Así pues, inteligente relevancia de las arias lentas sobre las arias de bravura. Brillantísimas fueron, por citar quizá los hitos mayores de la noche, la estremecedora “Scherza infida” de Ariodante y el “Retorna, o caro” de Rodelinda en la primera parte, que se cerró con un “Desterò dall’empia Dite” del Amadís de Gaula que rondó lo inverosímil por la conjunción extraordinaria, casi divina, de trompeta, oboe y voz en dúos sucesivos (entre los instrumentos y luego entre estos y la voz). A esas alturas, por su lado, los componentes de Il Giardino Armonico ya habían demostrado sobradamente quiénes son. Entusiasmo y elegancia –su marca de la casa– se sumaron a la exquisitez de sus lecturas y, por ende, del acompañamiento con que arroparon a la cantante romana, adaptándose cual guante a su volumen, tempi y ornamentaciones. Antonini se mostró además como consumado y enfervorizado flautista y como magnífico director, luciendo espectacularmente al frente de los suyos en su acometida del aún no suficientemente conocido Porpora (tanto suyo por grabar) y en la bellísima obertura de Veracini, a la que concedió un toque más reflexivo que la vertiginosa versión que conocemos y adoramos en los MAK.

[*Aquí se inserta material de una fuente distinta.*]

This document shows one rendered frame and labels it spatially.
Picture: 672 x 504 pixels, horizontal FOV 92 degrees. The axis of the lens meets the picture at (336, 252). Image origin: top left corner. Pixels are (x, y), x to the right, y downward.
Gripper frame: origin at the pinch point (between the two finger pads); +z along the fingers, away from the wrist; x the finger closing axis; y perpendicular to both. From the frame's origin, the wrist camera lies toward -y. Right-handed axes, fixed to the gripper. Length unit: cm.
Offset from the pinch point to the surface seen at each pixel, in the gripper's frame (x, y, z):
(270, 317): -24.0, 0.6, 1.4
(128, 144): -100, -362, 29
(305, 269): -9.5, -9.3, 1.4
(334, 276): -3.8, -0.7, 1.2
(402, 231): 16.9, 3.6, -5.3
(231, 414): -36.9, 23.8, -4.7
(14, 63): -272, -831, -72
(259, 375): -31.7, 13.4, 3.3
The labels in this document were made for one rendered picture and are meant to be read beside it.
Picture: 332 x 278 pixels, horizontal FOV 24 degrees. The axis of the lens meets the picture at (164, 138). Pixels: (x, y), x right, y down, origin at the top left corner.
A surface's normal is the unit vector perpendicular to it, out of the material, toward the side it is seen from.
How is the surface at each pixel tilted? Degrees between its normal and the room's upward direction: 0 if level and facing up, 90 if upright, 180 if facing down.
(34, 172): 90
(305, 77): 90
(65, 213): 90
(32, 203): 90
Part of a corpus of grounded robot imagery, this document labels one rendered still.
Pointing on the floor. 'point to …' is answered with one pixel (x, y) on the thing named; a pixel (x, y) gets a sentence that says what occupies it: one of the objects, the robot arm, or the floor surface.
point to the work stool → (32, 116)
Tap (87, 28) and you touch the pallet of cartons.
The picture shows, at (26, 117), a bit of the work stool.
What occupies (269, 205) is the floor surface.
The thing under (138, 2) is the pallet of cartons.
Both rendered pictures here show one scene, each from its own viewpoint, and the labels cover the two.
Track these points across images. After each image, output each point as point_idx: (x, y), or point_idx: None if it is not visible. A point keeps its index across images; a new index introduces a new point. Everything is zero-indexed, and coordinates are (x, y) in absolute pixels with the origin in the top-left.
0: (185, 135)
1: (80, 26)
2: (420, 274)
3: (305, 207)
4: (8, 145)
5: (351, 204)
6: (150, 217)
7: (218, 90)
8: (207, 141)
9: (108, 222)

La segunda parte del concierto fue de Alcina, maravilloso personaje handeliano al que Bartoli hizo sobrada justicia en ese impresionante “Ah, mio cor”, aunque se nos reservaba un cierre sencillamente apoteósico con el aria “Ah, che so, per te…” de Teseo. Interpretación gozosa y emocionante, más emocionante aún si se tiene en cuenta que tuvo lugar después de ¡más de dos horas de concierto!
Por si no hubiera sido suficiente, la mezzo se prodigó con dos hermosas arias de propina: “Da tempeste” del Giulio Cesare y “Son qual nave ch’agitata” del genial napolitano Broschi, por si alguien no recordaba que esa, la brava, era también Cecilia.
Al fin, su mano y su sonrisa se evaporaron en un adiós escénico que cerró dos horas y media de placer, aunque su fulgor tardara –tardará– mucho más en agotarse. Qué gran noche.